Леса, правда, голы, но уже окутались, опушились первой зеленью — черемуховые, ольховые, березовые леса. Осиновые окутаются чуть позже.
Весна почек, весна первых листьев, весна цветов.
Вчера я шел по весеннему лесу, мысли были простые: ходить по лесу — и только, хватит мне этого. Записывать жизнь деревьев, кустов, мхов, кочек, трав, ив, рек, ручьев, холмов. Они все — живые, мыслящие, страждущие, ликующие существа.
И я вдруг нашел себе объяснение: я являюсь описателем местностей, из которых состоит Россия. Что успею, то опишу, всякий раз наново влюбляясь, прикипая сердцем к обретенному предмету. Каждая местность России пригожа, краса ее не хвастлива, не выставляет себя напоказ, сокрыта в душе. Душа познается в трудах, хотя бы в трудах хождения...
Перед глазами у меня Вепсская возвышенность — и надо писать о бобрах. Бобры населяют здешние озера, реки, то есть берег всякой воды. Бобры, как говорят вепсы, «пилют дровы»…

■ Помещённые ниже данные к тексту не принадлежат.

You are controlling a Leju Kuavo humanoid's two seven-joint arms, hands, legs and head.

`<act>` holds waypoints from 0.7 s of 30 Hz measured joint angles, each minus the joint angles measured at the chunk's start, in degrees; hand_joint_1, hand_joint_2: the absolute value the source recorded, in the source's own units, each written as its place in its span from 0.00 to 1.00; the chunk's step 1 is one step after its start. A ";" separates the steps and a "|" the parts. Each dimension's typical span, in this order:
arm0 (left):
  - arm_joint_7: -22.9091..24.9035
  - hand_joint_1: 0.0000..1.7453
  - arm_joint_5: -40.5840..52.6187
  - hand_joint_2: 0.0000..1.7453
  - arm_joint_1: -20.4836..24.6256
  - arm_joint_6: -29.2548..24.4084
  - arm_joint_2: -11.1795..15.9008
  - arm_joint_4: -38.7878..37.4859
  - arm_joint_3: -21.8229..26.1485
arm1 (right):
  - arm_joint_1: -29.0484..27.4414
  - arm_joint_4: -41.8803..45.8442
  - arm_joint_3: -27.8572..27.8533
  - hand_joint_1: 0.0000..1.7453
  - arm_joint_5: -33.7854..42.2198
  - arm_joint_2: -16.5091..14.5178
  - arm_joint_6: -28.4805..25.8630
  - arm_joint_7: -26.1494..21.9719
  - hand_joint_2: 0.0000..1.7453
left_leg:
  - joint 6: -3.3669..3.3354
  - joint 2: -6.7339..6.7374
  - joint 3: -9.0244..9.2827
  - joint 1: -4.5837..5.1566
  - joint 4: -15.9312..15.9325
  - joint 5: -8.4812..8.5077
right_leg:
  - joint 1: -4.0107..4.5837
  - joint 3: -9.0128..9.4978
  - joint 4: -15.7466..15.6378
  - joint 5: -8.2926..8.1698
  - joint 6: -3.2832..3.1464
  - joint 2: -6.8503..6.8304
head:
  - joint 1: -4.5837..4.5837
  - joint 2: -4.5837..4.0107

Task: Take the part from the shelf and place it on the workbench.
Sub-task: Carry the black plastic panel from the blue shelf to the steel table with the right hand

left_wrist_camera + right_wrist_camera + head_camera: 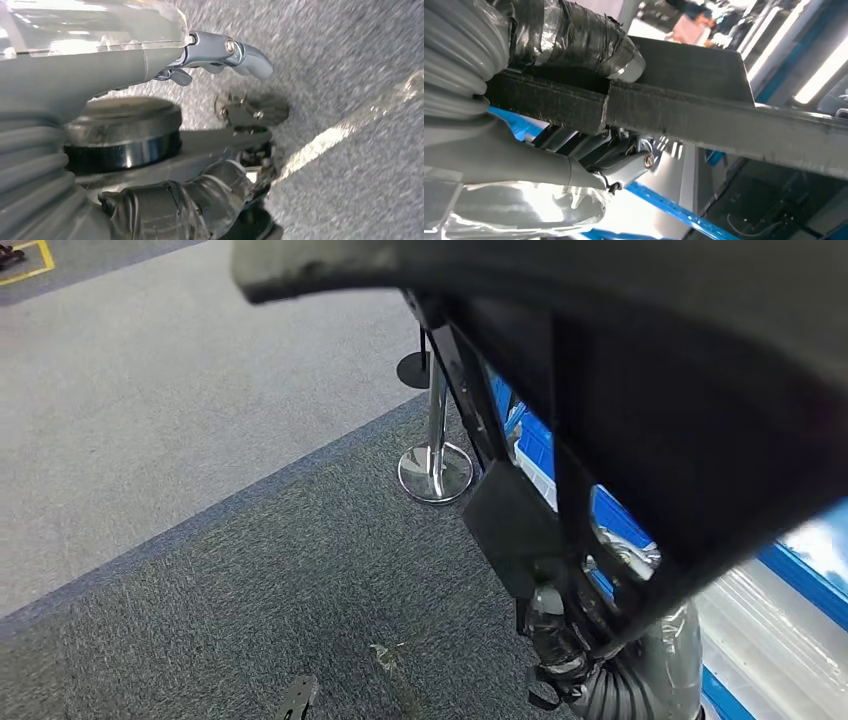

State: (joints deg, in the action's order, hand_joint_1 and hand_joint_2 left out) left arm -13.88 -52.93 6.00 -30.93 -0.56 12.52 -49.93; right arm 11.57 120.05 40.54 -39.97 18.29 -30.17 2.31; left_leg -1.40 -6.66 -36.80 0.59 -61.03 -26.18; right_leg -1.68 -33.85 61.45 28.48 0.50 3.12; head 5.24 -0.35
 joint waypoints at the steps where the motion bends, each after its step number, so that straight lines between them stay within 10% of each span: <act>1: -0.01 0.00 -0.01 1.00 -0.06 0.00 0.04 0.00 -0.03 | 0.01 0.17 0.00 1.00 0.46 -0.02 -0.07 -0.21 1.00 | 0.32 1.08 -0.53 0.01 -1.09 -0.68 | -0.09 0.18 -0.25 -0.13 -0.25 -0.72 | 0.24 -0.01; 6: -0.03 0.00 0.11 1.00 0.19 0.01 -0.01 0.00 -0.20 | -0.10 0.82 0.00 1.00 4.36 -0.04 -0.31 -2.33 1.00 | 1.69 5.92 -6.89 -0.73 -14.36 -6.22 | 0.19 0.57 -0.53 0.02 -0.80 -4.63 | 1.20 0.01; 11: 0.14 0.00 0.26 1.00 0.12 -0.02 -0.05 0.00 -0.79 | -0.09 1.44 0.00 1.00 6.81 -0.04 -0.09 -4.20 1.00 | 1.35 7.31 -1.30 -0.86 -4.11 0.11 | 0.24 1.13 -0.54 0.48 -0.70 -7.01 | 1.49 0.00; 17: 0.14 0.00 0.29 1.00 0.14 -0.02 -0.05 0.00 -0.88 | -0.08 1.56 0.00 1.00 6.97 -0.04 -0.03 -4.29 1.00 | 1.25 8.14 -0.49 -0.76 -2.53 0.45 | 0.25 1.23 -0.57 0.53 -0.65 -7.18 | 1.48 0.00; 21: 0.21 0.00 0.43 1.00 0.35 -0.08 0.04 0.00 -1.21 | -0.13 2.38 0.00 1.00 9.17 -0.04 0.71 -5.85 1.00 | -0.17 9.51 1.58 0.60 1.55 0.07 | 0.52 1.14 0.15 1.51 0.29 -7.43 | 1.42 0.01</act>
State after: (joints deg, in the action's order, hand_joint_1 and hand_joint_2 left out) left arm -13.67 -52.51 6.35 -31.01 -0.52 12.52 -51.14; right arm 11.45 122.43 40.54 -30.80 18.25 -29.46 -3.54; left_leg -1.57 2.85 -35.22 1.19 -59.48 -26.11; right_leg -1.16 -32.72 61.60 29.99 0.80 -4.30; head 6.66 -0.35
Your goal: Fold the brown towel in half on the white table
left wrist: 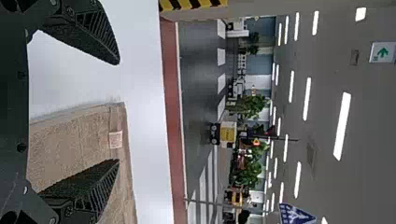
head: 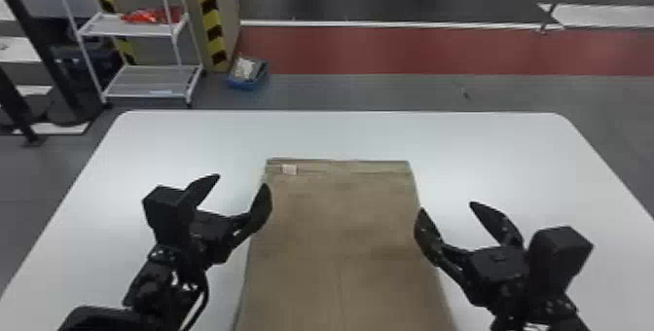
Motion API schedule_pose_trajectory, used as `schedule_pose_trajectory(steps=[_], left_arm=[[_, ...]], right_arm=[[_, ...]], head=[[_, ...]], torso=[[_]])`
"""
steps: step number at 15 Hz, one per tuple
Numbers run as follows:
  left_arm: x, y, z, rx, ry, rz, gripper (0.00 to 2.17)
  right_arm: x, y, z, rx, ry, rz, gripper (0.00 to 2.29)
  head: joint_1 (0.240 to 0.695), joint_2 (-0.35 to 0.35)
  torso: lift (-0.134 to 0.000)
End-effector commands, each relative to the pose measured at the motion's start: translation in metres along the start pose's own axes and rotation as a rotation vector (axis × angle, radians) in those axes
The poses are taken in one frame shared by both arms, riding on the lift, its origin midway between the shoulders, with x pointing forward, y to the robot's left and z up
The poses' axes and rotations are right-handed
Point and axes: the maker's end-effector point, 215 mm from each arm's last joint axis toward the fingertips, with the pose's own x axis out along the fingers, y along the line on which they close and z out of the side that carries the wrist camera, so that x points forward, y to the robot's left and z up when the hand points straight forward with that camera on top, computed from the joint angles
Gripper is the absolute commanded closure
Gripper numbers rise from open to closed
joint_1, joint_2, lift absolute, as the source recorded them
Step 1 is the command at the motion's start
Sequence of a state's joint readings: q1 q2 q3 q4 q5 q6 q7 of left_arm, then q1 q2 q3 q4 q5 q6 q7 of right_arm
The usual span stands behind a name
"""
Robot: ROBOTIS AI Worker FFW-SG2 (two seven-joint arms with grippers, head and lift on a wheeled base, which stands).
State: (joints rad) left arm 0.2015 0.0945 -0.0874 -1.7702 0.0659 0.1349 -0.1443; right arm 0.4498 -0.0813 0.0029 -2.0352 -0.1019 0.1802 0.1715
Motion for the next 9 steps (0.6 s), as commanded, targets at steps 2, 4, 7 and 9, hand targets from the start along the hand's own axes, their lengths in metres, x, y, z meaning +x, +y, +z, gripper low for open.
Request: schedule_pose_trajectory(steps=[2, 4, 7, 9], left_arm=[[0.052, -0.006, -0.004, 0.004, 0.027, -0.065, 0.16], [0.074, -0.022, -0.016, -0.009, 0.060, -0.117, 0.21], [0.096, -0.024, -0.026, -0.006, 0.081, -0.140, 0.21], [0.104, -0.016, -0.025, -0.006, 0.073, -0.126, 0.21]], right_arm=[[0.016, 0.000, -0.025, -0.004, 0.065, 0.002, 0.14], [0.015, -0.003, -0.027, -0.010, 0.070, -0.003, 0.14], [0.013, -0.006, -0.037, -0.021, 0.108, -0.008, 0.14], [0.013, -0.010, -0.038, -0.029, 0.114, -0.013, 0.14]], head=[[0.695, -0.032], [0.695, -0.044], [0.695, -0.068], [0.695, -0.078]], torso=[[-0.123], [-0.123], [-0.123], [-0.123]])
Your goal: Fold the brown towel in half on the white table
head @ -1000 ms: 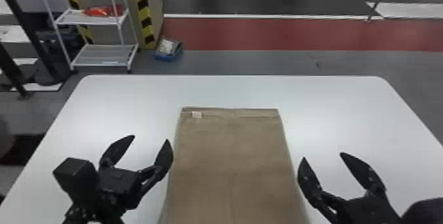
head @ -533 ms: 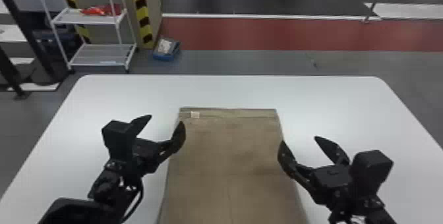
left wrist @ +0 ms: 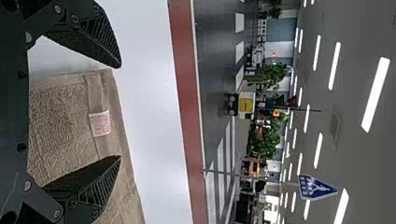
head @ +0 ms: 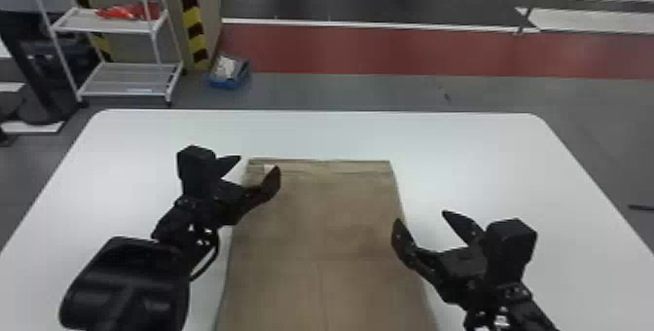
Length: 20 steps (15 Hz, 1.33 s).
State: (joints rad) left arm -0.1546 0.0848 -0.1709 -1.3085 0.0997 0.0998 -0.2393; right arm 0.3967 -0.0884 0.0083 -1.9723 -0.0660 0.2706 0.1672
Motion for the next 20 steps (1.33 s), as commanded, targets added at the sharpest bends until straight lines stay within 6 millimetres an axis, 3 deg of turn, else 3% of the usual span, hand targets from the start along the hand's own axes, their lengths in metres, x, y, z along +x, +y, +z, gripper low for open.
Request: schedule_pose_trajectory(steps=[1, 8, 15, 17, 20], left_arm=[[0.008, 0.011, -0.003, -0.002, 0.006, 0.010, 0.21], [0.009, 0.029, -0.024, -0.003, 0.047, 0.013, 0.33], [0.011, 0.030, -0.023, 0.002, 0.052, -0.011, 0.33], [0.010, 0.034, -0.022, 0.001, 0.052, -0.007, 0.52], [0.010, 0.035, -0.024, 0.002, 0.058, -0.008, 0.54]], right_arm=[[-0.001, -0.001, -0.005, 0.000, 0.014, -0.003, 0.14], [0.003, 0.008, -0.010, 0.010, 0.021, 0.006, 0.14], [0.004, 0.012, -0.008, 0.009, 0.013, 0.006, 0.14], [0.004, 0.012, -0.007, 0.008, 0.010, 0.006, 0.14], [0.005, 0.012, -0.003, 0.007, 0.003, 0.007, 0.14]], head=[[0.695, -0.078], [0.695, -0.053], [0.695, -0.040], [0.695, -0.040], [0.695, -0.035]], torso=[[-0.123], [-0.123], [-0.123], [-0.123], [-0.123]])
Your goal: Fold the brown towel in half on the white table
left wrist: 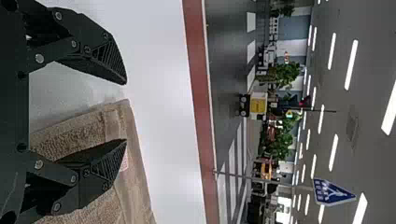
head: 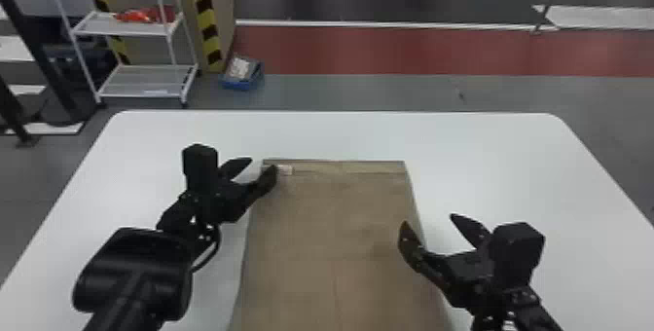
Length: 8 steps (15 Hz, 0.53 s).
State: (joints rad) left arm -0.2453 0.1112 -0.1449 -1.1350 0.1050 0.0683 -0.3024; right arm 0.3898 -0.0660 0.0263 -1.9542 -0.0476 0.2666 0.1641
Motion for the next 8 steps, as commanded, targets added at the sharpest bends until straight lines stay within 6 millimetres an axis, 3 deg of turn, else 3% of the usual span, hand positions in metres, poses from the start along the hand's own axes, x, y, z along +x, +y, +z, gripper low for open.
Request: schedule_pose_trajectory(steps=[1, 8], left_arm=[[0.000, 0.000, -0.001, 0.002, 0.004, -0.001, 0.54], [-0.001, -0.010, -0.020, 0.008, 0.063, -0.035, 0.54]], right_arm=[[0.001, 0.000, 0.002, 0.000, -0.002, 0.001, 0.14], [0.000, 0.000, 0.003, 0.001, -0.004, 0.000, 0.14]], head=[[0.695, -0.034], [0.695, -0.038]], torso=[[-0.123], [-0.123]])
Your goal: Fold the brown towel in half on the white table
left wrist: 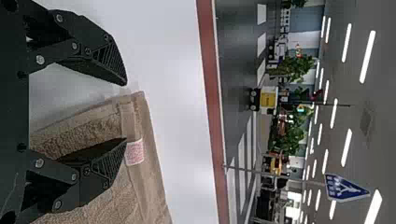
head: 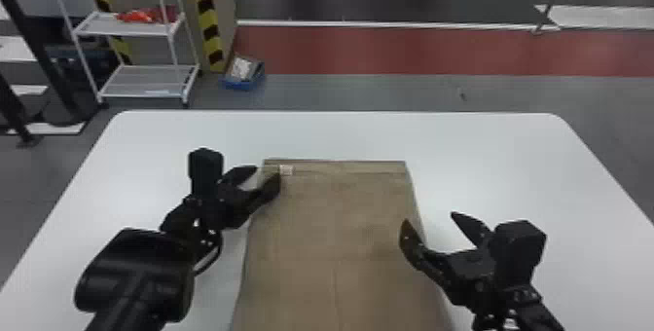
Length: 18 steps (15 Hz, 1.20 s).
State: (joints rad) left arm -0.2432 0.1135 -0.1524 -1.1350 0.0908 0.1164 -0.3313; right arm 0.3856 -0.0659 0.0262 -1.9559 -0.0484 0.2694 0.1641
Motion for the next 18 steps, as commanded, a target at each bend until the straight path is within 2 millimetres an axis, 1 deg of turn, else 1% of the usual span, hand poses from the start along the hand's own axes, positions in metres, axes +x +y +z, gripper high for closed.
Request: schedule_pose_trajectory(steps=[1, 2, 3, 4, 6, 8, 14, 15, 18], left_arm=[[0.0001, -0.0010, -0.0018, 0.003, 0.006, 0.000, 0.68], [0.0000, 0.0012, 0.0010, 0.003, 0.000, 0.008, 0.93], [-0.0006, 0.0033, 0.0029, 0.002, -0.008, 0.015, 1.00], [-0.0011, 0.0044, 0.0049, -0.001, -0.017, 0.019, 1.00], [-0.0018, 0.0067, 0.0070, 0.001, -0.026, 0.032, 0.98], [-0.0018, 0.0052, 0.0073, 0.005, -0.027, 0.031, 0.87], [-0.0032, 0.0041, 0.0056, 0.009, -0.026, 0.031, 0.85], [-0.0036, 0.0039, 0.0045, 0.008, -0.025, 0.031, 0.67], [-0.0048, 0.0016, 0.0034, 0.008, -0.028, 0.029, 0.66]], right_arm=[[-0.0012, 0.0004, 0.0003, 0.001, -0.001, 0.000, 0.14], [-0.0012, 0.0003, -0.0005, 0.001, 0.001, 0.000, 0.14], [-0.0013, -0.0006, -0.0005, 0.001, 0.001, -0.001, 0.14], [-0.0008, -0.0007, 0.0004, 0.000, -0.001, -0.001, 0.14], [-0.0011, -0.0018, -0.0007, -0.001, 0.004, -0.003, 0.14], [-0.0001, -0.0011, 0.0001, -0.001, 0.004, -0.001, 0.14], [0.0001, -0.0017, -0.0036, 0.003, 0.017, -0.001, 0.14], [-0.0001, -0.0029, -0.0045, 0.002, 0.021, -0.002, 0.14], [0.0004, -0.0029, -0.0054, 0.004, 0.024, -0.002, 0.14]], head=[[0.695, -0.040], [0.695, -0.041], [0.695, -0.041], [0.695, -0.039], [0.695, -0.038], [0.695, -0.036], [0.695, -0.036], [0.695, -0.037], [0.695, -0.039]], torso=[[-0.123], [-0.123], [-0.123], [-0.123], [-0.123], [-0.123], [-0.123], [-0.123], [-0.123]])
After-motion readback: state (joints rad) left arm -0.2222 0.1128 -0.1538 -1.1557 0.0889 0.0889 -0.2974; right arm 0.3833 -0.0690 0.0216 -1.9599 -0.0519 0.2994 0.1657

Люди тоже «пилют дровы», но леса здешние уже выпилены в свое время (новые подрастают), реки и озера измучены лесосплавом; заплоты-запони-запруды-боны — все сгнило, трухою стало. На берегах Капшозера ржавеют сплавные железные катера, как танки, оставшиеся с войны на болоте.
В лесах хозяйствуют бобры, ведут свои лесозаготовки, пилят зубами осины, березы, иногда сосенки. Прежде всего осины. Выбирают самые матерые, с толстенными комлями дерева — и пилят, заготавливают впрок продукты питания, свой насущный осиновый хлеб.
Как пилят? Какие у них бригады — у бобров, — укрупненные или не очень? Какова бобровая рабочая смена, в какое время у них пересменка? Кто видел, кто знает? Михаил Яковлевич Цветков, старичок-лесовичок из Нюрговичей знает, видел. Он все знает в лесу, все видел и бобров капканами лавливал, ну, конечно, по лицензии, без нанесения урона общей численности бобров. О Михаиле Яковлевиче я еще расскажу...
Пока о бобрах. Бобры выпиливают осину с таким расчетом, чтобы она упала поперек реки. Выгрызают в осиновом теле полость конической формы, сходящую на нет. Последние волокна древесины — чтобы дереву рухнуть — просекает, должно быть, самый вострозубый бобр, работа тонкая, чистая, без опилок (поедают их бобры, что ли?).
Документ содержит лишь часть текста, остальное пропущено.